VH-PH-N1-PDdown-D-PDup-N2-PJ-JH,

where Nx designates N and P palindromic nucleotides upstream or downstream of the D gene as indicated. Any segment may be omitted except VH and JH. VH was compared with the IGHV3-23*01 germline gene (GenBank accession number M99660) while JH was compared with the germline JH gene with the highest identity score from codon 114 through the splice site among all JH-genes in the IMGT database. The D segments were compared with any germline D segment available in the IMGT database. P segments were defined as 2-8 nucleotide long extensions from the VH, Dx or JH genes reverse complementary to the corresponding germline sequence. Maximum likelihood was determined by running through all possible combinations of segments for a given rearrangement and finding the combination maximizing the likelihood score. The score was defined as the product of estimated probabilities for any event deviating from the germline sequences in question.
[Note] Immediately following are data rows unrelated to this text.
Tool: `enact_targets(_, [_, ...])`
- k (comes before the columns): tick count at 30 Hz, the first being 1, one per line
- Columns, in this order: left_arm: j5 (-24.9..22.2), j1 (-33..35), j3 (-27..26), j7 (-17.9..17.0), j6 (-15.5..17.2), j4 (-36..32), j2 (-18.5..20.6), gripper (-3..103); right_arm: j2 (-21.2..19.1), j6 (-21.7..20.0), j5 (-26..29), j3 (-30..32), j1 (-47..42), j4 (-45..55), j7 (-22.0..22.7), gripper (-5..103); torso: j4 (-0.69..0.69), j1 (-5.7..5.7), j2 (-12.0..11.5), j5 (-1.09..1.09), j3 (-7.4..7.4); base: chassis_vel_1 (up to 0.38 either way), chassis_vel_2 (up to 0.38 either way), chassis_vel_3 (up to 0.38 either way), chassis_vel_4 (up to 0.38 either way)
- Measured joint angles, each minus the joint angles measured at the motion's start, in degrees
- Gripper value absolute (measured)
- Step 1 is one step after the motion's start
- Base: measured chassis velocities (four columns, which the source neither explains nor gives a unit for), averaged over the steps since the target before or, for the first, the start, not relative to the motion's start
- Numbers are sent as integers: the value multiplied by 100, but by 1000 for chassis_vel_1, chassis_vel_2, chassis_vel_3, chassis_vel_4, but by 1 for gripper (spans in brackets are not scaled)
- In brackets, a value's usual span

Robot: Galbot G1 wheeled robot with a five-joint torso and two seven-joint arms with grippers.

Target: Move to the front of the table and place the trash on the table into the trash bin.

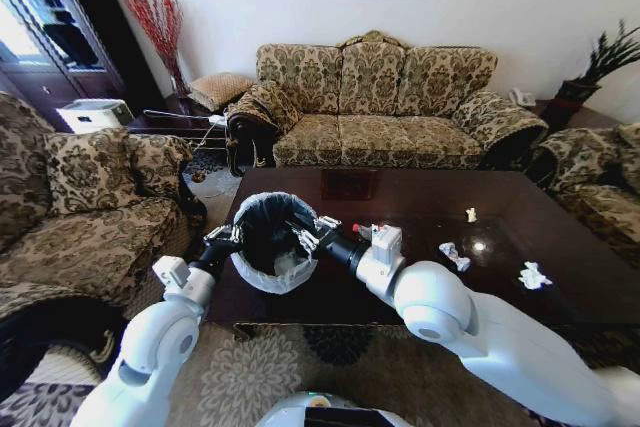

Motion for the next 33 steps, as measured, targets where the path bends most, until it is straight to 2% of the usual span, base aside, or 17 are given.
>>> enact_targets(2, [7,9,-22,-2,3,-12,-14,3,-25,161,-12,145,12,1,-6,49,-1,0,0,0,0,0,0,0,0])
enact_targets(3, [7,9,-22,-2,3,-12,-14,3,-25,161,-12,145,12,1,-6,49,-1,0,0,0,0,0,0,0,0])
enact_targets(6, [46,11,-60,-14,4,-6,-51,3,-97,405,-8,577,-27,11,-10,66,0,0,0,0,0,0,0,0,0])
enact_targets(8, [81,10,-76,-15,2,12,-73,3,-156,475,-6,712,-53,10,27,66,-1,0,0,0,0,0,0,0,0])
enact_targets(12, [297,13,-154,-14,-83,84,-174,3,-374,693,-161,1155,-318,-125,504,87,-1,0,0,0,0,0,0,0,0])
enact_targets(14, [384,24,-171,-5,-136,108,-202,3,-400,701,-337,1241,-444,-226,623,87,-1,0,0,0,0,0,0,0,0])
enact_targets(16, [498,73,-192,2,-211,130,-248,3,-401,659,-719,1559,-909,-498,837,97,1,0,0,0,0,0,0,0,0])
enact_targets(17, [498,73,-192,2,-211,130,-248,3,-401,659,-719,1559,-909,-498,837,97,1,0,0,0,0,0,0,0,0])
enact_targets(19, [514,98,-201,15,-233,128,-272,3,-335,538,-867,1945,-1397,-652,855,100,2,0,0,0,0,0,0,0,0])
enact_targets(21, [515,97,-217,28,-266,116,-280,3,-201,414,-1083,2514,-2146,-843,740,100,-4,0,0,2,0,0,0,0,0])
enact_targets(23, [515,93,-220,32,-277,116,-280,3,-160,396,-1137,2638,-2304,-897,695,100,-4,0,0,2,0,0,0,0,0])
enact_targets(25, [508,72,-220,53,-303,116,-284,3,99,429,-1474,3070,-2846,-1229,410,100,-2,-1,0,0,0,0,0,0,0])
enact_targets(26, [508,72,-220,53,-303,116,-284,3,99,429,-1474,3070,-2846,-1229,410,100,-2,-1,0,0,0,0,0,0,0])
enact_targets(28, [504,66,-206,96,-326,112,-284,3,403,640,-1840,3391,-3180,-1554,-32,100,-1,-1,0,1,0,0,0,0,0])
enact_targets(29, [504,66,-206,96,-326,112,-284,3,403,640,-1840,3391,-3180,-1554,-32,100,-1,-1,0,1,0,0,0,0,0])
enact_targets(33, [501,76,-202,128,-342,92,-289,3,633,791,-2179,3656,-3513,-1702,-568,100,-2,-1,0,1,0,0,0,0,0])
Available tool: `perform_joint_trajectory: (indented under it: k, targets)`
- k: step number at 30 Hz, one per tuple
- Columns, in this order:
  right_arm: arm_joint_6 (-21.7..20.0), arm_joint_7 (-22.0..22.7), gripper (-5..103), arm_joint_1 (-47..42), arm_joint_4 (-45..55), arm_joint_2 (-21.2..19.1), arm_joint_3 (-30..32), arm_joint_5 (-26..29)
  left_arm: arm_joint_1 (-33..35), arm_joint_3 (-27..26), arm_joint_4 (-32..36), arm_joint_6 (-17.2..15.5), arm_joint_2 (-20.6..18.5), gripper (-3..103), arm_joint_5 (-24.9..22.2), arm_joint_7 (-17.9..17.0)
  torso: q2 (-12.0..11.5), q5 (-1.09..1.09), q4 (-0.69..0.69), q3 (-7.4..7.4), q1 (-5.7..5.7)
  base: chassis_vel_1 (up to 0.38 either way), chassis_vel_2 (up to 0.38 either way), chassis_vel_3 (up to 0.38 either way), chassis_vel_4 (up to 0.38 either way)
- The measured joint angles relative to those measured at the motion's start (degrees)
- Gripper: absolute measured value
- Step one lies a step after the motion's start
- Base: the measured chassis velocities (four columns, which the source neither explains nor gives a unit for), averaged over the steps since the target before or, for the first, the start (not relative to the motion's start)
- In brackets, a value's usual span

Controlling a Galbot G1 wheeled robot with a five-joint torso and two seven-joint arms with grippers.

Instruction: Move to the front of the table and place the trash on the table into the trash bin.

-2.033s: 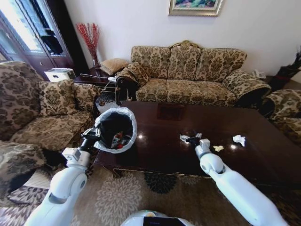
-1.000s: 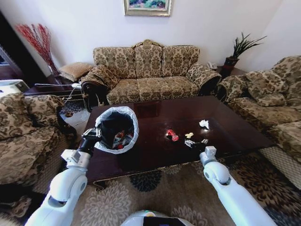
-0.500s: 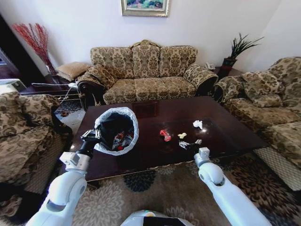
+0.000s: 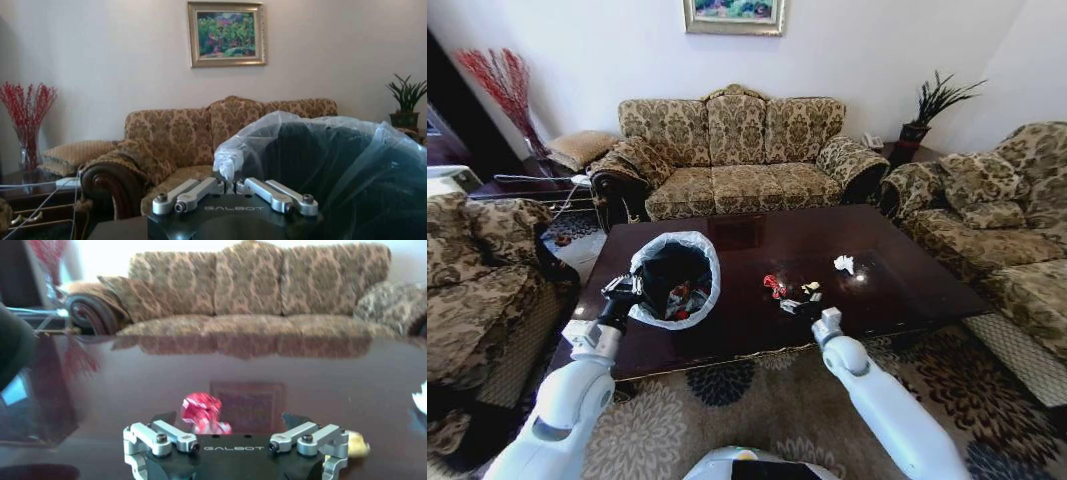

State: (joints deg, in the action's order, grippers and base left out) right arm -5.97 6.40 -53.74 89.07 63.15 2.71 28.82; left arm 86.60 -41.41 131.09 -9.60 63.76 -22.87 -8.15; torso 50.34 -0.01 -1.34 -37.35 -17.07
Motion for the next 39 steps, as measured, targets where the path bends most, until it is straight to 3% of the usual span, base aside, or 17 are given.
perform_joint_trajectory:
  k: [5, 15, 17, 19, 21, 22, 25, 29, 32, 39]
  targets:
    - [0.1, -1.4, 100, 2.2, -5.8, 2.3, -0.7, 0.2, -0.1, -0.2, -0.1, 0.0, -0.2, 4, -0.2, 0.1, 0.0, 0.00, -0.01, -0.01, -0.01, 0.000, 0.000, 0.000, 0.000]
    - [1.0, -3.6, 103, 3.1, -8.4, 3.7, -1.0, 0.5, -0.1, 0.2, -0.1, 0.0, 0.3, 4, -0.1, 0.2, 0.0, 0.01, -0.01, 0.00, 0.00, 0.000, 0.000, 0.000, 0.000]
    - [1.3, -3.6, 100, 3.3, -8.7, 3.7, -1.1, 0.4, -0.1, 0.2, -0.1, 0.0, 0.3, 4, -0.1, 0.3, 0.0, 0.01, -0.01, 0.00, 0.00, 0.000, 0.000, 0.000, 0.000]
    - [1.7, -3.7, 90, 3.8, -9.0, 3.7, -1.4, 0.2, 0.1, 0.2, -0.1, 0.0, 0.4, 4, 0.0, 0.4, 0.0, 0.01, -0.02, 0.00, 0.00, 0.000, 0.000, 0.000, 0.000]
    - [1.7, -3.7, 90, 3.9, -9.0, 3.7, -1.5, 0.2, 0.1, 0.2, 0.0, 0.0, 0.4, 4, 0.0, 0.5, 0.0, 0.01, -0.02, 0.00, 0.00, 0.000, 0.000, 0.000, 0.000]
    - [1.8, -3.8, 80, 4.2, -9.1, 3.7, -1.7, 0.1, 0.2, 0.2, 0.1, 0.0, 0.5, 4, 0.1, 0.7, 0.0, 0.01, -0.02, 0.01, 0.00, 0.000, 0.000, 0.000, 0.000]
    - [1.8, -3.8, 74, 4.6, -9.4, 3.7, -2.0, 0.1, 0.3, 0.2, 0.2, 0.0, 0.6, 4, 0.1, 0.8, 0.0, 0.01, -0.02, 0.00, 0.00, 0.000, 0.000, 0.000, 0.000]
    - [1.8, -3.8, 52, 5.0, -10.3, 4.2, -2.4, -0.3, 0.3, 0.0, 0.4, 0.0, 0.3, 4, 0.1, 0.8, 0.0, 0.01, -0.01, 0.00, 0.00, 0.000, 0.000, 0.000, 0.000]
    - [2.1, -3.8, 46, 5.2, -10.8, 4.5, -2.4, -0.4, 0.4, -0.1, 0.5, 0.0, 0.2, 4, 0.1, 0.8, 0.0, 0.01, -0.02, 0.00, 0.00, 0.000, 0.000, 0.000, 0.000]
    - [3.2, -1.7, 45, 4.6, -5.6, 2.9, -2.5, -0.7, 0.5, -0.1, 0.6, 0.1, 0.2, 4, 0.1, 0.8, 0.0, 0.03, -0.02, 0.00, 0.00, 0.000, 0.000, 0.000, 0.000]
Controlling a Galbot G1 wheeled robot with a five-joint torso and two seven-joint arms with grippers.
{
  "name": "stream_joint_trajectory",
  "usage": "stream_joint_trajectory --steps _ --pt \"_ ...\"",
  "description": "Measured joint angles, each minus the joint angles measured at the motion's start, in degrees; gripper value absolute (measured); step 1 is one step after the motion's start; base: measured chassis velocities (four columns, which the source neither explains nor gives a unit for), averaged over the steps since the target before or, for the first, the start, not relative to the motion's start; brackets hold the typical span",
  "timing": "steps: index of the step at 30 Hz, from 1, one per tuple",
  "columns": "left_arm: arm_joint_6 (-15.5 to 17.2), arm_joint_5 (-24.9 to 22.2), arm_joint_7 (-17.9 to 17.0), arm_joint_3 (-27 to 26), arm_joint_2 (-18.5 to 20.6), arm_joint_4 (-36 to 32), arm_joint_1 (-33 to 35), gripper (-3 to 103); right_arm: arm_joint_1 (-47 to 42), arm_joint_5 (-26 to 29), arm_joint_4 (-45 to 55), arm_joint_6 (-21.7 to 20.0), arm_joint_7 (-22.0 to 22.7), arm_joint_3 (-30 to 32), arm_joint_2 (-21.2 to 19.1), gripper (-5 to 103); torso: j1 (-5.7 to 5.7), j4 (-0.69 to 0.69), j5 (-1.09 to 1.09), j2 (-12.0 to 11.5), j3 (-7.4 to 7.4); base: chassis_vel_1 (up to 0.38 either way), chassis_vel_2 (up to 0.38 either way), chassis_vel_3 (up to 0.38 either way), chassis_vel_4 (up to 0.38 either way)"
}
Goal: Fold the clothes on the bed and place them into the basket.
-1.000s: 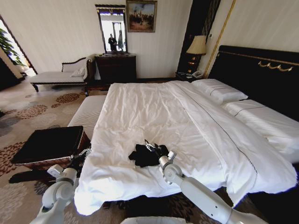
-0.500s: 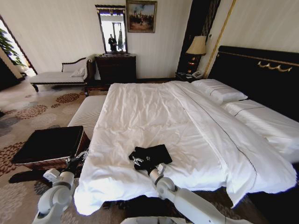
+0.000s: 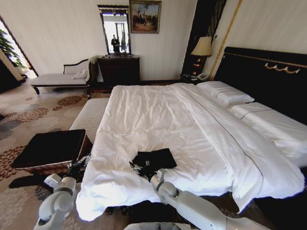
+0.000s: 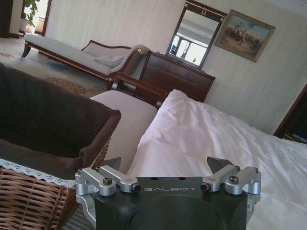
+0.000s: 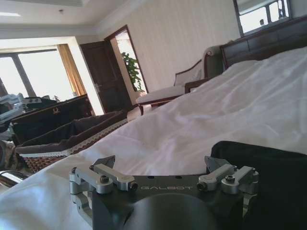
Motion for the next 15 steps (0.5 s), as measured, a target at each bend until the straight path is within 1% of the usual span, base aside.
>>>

Probabilities for transitions and transversions in VH, Dx and JH segments were calculated from the number of substitutions found in the VH region from codon 1 through 100 (assuming a 5/4 ratio of transitions to transversions). For un-mutated sequences, the estimated Taq error rate was used. A given N nucleotide was attributed a probability equal to its frequency in all N segments (determined by iteration of the model on all sequences). To reduce stochastic assignment of D segments, D segments shorter than 4 nucleotides were not accepted and D segments with more mutations than the 95 percentile of that expected by the assumed mutation rate and length of the D segment (Poisson distribution) were not accepted either. A dynamic probability for including a D segment was introduced, dependent on the length of the joint region (codons 101 through the downstream splice site) and the mutation rate of the VH region. The parameters were fine tuned to find a D gene in 5% of the sequences from a set of artificial rearrangements made by a random permutation of the bases between the VH and JH segments of real rearrangements. D segments were generally at least eight nucleotides long.